● What to work on
Retype the data in its entirety, with no word changed.

● Exercise data
----------

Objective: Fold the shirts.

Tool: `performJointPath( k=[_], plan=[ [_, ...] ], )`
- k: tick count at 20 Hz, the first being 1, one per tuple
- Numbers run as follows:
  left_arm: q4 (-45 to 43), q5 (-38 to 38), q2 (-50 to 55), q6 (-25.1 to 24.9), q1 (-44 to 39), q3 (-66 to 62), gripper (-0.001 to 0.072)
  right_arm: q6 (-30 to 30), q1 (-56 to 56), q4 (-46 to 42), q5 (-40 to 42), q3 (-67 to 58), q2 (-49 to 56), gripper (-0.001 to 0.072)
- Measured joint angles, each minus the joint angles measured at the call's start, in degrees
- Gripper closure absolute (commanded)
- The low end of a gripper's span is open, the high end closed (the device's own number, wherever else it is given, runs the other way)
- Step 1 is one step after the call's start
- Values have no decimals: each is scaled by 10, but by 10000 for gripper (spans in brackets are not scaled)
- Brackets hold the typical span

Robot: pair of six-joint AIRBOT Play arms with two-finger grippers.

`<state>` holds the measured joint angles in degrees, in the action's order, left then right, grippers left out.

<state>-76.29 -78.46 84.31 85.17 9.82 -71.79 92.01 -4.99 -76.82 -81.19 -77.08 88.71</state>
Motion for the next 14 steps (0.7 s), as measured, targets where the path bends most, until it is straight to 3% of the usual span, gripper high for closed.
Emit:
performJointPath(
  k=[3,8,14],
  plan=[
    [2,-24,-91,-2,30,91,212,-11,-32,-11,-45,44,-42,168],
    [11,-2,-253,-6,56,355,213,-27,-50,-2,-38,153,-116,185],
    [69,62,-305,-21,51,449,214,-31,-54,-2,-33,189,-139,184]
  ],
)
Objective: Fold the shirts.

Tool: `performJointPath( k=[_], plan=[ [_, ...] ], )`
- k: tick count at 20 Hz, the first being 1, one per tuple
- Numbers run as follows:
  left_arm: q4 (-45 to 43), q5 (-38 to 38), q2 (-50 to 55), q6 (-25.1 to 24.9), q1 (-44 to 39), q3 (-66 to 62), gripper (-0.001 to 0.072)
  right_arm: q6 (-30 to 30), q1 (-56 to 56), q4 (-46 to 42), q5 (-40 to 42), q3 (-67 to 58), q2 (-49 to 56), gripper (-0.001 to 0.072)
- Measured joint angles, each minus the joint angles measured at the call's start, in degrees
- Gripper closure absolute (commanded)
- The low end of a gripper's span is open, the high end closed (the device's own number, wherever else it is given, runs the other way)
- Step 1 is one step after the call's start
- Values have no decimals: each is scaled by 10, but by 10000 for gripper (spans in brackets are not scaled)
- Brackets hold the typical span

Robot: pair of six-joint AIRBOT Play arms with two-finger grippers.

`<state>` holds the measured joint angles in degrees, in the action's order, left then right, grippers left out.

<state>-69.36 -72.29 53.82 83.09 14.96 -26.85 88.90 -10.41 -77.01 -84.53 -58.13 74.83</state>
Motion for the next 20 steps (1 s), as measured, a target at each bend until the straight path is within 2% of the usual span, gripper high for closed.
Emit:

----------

● Solution for this exercise
Objective: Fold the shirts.

Tool: `performJointPath( k=[_], plan=[ [_, ...] ], )`
- k: tick count at 20 Hz, the first being 1, one per tuple
- Numbers run as follows:
  left_arm: q4 (-45 to 43), q5 (-38 to 38), q2 (-50 to 55), q6 (-25.1 to 24.9), q1 (-44 to 39), q3 (-66 to 62), gripper (-0.001 to 0.072)
  right_arm: q6 (-30 to 30), q1 (-56 to 56), q4 (-46 to 42), q5 (-40 to 42), q3 (-67 to 58), q2 (-49 to 56), gripper (-0.001 to 0.072)
- Measured joint angles, each minus the joint angles measured at the call's start, in degrees
- Gripper closure absolute (commanded)
- The low end of a gripper's span is open, the high end closed (the device's own number, wherever else it is given, runs the other way)
- Step 1 is one step after the call's start
- Values have no decimals: each is scaled by 10, but by 10000 for gripper (spans in brackets are not scaled)
- Brackets hold the typical span

Robot: pair of six-joint AIRBOT Play arms with two-finger grippers.

`<state>` holds the measured joint angles in degrees, in the action's order, left then right, grippers left out.

<state>-76.29 -78.46 84.31 85.17 9.82 -71.79 92.01 -4.99 -76.82 -81.19 -77.08 88.71</state>
Motion for the next 14 steps (0.7 s), as measured, targets where the path bends most, until it is straight to 3% of the usual span, gripper high for closed.
Emit:
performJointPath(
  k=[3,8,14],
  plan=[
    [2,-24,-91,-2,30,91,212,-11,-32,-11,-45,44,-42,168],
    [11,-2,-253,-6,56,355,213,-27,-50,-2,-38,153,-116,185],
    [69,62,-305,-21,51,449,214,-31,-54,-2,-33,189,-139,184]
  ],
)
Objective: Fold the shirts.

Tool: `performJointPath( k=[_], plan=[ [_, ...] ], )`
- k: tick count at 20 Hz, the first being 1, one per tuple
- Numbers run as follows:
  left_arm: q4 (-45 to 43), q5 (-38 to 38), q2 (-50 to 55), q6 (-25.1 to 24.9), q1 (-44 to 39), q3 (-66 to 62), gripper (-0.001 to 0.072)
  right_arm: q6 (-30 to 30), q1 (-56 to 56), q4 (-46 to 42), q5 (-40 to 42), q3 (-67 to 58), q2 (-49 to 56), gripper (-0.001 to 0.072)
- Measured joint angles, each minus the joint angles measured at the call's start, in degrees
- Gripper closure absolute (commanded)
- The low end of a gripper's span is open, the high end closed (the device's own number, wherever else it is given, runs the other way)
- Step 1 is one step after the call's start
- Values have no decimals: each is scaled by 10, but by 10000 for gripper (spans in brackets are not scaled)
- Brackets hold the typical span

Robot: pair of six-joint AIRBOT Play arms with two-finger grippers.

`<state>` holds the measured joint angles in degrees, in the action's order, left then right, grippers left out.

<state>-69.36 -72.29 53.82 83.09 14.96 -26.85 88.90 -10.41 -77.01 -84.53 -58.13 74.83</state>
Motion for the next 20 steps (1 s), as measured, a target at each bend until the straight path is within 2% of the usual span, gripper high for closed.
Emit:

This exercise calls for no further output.